## Information shown
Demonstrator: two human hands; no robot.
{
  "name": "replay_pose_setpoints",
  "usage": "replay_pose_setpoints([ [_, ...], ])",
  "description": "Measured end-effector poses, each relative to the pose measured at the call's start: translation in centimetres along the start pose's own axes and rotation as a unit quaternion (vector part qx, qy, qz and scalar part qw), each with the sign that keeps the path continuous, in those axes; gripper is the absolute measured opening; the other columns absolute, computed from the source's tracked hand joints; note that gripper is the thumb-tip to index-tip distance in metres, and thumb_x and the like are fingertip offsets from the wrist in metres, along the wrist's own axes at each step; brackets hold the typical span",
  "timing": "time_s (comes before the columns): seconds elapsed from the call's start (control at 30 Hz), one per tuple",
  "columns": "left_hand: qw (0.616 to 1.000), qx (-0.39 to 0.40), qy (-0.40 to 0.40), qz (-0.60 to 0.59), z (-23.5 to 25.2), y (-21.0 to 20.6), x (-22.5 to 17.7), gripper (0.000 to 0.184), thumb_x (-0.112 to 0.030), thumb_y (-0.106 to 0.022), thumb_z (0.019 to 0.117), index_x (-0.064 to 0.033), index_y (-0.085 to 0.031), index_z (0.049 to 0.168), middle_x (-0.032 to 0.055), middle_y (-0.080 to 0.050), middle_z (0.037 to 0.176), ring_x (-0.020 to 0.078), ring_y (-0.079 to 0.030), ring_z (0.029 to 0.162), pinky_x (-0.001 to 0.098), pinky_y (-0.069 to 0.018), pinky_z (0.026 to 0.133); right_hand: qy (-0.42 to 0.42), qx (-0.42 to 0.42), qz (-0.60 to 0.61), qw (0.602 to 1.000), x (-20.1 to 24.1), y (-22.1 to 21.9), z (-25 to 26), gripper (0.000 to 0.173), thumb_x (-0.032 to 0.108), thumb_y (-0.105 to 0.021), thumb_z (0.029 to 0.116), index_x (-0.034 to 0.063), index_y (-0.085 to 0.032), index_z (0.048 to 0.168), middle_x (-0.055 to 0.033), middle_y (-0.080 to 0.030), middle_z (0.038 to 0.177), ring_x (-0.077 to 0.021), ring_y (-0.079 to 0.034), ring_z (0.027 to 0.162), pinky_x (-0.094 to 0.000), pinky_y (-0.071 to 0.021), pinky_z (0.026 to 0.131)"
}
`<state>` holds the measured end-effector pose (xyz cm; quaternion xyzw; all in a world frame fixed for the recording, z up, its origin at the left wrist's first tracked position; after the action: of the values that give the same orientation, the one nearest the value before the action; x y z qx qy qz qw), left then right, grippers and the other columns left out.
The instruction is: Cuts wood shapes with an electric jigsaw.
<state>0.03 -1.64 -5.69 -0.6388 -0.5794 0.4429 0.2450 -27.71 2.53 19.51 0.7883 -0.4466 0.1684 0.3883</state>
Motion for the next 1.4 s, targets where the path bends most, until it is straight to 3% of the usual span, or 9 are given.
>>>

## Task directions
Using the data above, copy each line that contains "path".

## Solution
  "description": "Measured end-effector poses, each relative to the pose measured at the call's start: translation in centimetres along the start pose's own axes and rotation as a unit quaternion (vector part qx, qy, qz and scalar part qw), each with the sign that keeps the path continuous, in those axes; gripper is the absolute measured opening; the other columns absolute, computed from the source's tracked hand joints; note that gripper is the thumb-tip to index-tip distance in metres, and thumb_x and the like are fingertip offsets from the wrist in metres, along the wrist's own axes at each step; brackets hold the typical span",
Motion for the next 1.4 s, targets where the path bends most, until it is straight to 3% of the usual span, or 9 are given.

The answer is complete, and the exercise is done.